EXERCISE INSTRUCTIONS:
Please reproduce all of the data below exactly, leaving each picture out.

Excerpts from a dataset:

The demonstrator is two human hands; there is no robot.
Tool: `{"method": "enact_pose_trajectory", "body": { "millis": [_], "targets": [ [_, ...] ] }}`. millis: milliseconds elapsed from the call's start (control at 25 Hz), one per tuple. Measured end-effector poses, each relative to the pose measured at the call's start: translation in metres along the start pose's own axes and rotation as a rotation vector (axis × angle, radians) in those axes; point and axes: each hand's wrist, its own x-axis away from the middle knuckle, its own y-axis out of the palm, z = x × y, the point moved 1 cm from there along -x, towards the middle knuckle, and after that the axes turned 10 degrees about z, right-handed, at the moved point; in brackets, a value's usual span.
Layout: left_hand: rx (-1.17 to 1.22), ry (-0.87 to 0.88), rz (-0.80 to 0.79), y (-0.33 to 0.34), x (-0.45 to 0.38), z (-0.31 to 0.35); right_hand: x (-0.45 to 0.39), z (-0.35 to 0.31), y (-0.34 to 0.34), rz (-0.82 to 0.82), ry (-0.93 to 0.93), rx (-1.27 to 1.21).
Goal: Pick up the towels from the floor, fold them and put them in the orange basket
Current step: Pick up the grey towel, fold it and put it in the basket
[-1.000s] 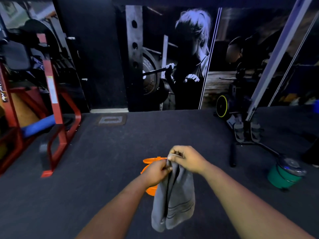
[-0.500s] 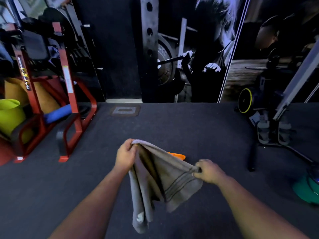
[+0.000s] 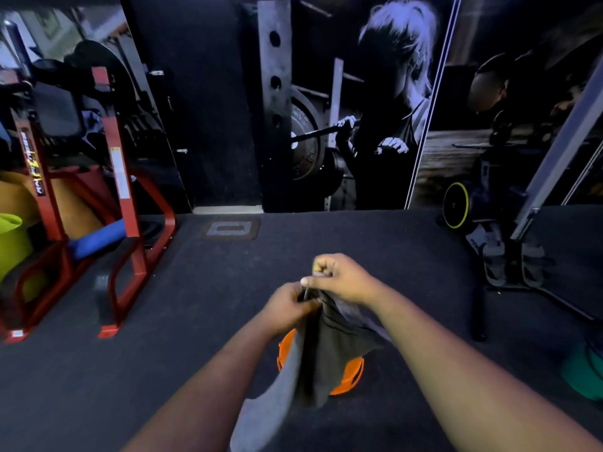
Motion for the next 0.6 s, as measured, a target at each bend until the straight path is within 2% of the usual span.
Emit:
{"method": "enact_pose_trajectory", "body": {
  "millis": [80,160,200,280,360,440,520,600],
  "targets": [
    [0.209,-0.041,-0.017,0.001,-0.008,0.007,-0.002,0.004,-0.002,0.122,0.033,-0.097],
    [0.363,-0.069,0.064,-0.001,-0.012,0.011,0.012,0.017,-0.004,0.209,0.13,-0.207],
    [0.445,-0.078,0.112,-0.002,-0.012,0.015,0.023,0.028,-0.001,0.196,0.186,-0.214],
    [0.523,-0.084,0.167,-0.004,-0.016,0.023,0.049,0.046,0.015,0.058,0.323,-0.147],
    [0.476,-0.043,0.18,-0.006,-0.02,0.031,0.069,0.069,0.035,-0.007,0.34,0.048],
    [0.408,-0.01,0.208,-0.012,-0.026,0.033,0.077,0.082,0.044,0.111,0.308,0.186],
    [0.305,0.03,0.222,-0.021,-0.031,0.029,0.074,0.079,0.041,0.287,0.363,0.083],
    [0.193,0.047,0.162,-0.028,-0.031,0.026,0.067,0.061,0.032,0.422,0.419,-0.099]
  ]
}}
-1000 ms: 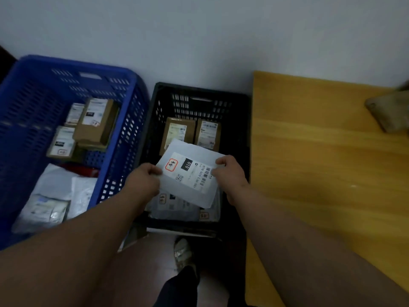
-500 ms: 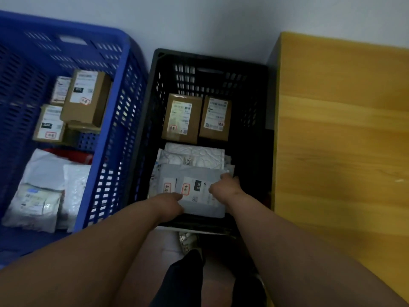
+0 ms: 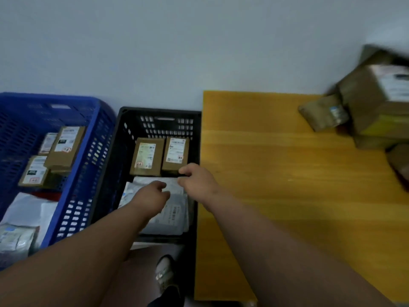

WRITTEN ANSWER:
The demonstrator is two human hands; there is no robot.
Tool: `{"method": "enact_pose_trajectory", "body": { "millis": [_], "targets": [ [_, ...] ] }}`. millis: milliseconds elapsed from the call's start (control at 25 Hz), one per tuple. Measured end-effector poses, each relative to the pose measured at the call's start: translation in metres along the start pose's own axes and rotation as a rotation vector (axis × angle, radians) in those axes; point and axes: each hand's wrist, its own x-axis away from the middle knuckle, its own y-axis out of the palm, z = x × y, the point moved 1 cm from there along -x, towards the middle knuckle, and after that the axes turned 10 degrees about z, right-handed, at the moved point; in brackets, a value's usual span.
Layout: left_hand: rx (-1.17 to 1.22), ry (-0.87 to 0.88), rz (-0.80 to 0.79), y (-0.33 to 0.34), x (-0.45 to 0.38), z (-0.31 to 0.35); right_hand: x (-0.45 to 0.39), z (-0.35 to 0.31), y (-0.34 to 0.34), rz (-0.82 to 0.82), ry (-0.93 to 0.93), rx (-1.27 to 1.21).
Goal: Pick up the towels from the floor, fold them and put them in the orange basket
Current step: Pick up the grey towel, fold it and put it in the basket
[-1.000s] 
[-0.500s] 
[+0.000s] 
Motion for the next 0.6 s, as measured, a target at each bend until the straight path is within 2% of the usual span.
Emit:
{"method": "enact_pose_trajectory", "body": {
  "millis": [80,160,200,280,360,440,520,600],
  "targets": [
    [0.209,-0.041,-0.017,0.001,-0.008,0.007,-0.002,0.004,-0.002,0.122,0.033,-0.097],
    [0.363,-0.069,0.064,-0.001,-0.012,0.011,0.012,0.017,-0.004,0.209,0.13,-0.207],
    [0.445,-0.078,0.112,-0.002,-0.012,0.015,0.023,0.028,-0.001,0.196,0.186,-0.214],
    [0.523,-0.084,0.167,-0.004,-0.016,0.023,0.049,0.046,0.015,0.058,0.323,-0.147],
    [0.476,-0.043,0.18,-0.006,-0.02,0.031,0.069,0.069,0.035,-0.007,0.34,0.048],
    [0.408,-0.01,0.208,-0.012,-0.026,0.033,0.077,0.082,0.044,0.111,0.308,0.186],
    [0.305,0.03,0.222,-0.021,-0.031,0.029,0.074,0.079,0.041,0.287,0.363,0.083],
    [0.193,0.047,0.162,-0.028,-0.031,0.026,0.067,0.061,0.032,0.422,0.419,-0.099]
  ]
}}
-1000 ms: 
-500 ms: 
+0 ms: 

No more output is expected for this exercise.